L’Académie de Recherche et d’Enseignement Supérieur, Commission de la Coopération au Développement (ARES-CCD) vient d’adresser une correspondance au recteur de l’ université du Burundi à travers laquelle elle annonce la mesure de suspension des missions nord-sud de la coopération universitaire jusqu’à la réouverture de l’université du Burundi suite à l’ordonnance ministérielle n° 610/384 portant mesures académiques prise à l’endroit des étudiants de l’université du Burundi et de l’Ecole Normale Supérieure (ENS). Selon la même correspondance, l’ARES-CCD et le VLIR-UOS partagent les mêmes inquiétudes sur une série de décisions prises par le gouvernement et qui concernent l’Université du Burundi. « Nous sommes très préoccupés par les procédures de nomination du personnel scientifique dans une logique différente des classements établis par les facultés et instituts concernés.
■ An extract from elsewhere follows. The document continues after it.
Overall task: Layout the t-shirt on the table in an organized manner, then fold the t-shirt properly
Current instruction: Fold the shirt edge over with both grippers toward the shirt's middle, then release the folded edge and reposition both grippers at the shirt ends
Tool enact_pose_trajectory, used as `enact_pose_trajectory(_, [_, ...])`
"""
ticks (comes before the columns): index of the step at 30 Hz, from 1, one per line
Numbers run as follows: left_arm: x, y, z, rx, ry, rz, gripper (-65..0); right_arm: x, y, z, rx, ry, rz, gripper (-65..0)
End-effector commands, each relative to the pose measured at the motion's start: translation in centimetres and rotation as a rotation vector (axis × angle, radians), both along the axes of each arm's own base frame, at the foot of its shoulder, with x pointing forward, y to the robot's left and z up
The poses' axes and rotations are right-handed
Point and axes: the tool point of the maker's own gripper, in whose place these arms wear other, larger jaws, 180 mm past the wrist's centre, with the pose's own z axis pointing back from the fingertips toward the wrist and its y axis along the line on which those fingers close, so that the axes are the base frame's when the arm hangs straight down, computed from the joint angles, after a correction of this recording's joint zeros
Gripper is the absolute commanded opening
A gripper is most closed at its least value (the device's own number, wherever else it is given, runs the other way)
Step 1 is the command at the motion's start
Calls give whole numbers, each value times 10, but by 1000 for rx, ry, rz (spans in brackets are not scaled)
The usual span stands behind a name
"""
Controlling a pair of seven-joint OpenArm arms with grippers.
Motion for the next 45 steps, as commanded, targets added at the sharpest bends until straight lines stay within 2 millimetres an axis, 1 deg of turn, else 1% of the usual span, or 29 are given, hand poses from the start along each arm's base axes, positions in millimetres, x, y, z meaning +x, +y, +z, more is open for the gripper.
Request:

Le critère du mérite doit demeurer le critère principal de recrutement à l’université, comme l’excellence scientifique dans le cas de la nomination des assistants et de l’attribution des bourses », poursuit la même correspondance. L’ARES- CCD indique par ailleurs que plusieurs de ses interventions prévoyant l’attribution de bourses de doctorat, (tant dans le cadre du programme d’Appui Institutionnel que du Pôle de Formation Spécialisé portant sur l’Ecole Doctorale), en concertation avec d’autres acteurs comme la coopération française, estiment essentiel que leur attribution puisse être assurée sur base de critères objectifs qui assureront la qualité pérenne de l’enseignement et de la recherche à l’Université du Burundi, et assoiront la crédibilité régionale et internationale de sa formation doctorale. Bien plus, l’ARES-CCD ne maintient sa conviction profonde que l’université doit demeurer un espace de dialogue et de concertation entre tous, au service de la société burundaise dans son ensemble. Par conséquent, il formule le souhait que le déroulement des activités universitaires puisse reprendre le plus vite possible, dans un esprit d’ouverture et de résolution pacifique de tous les conflits, valeur qui a toujours défini nos relations.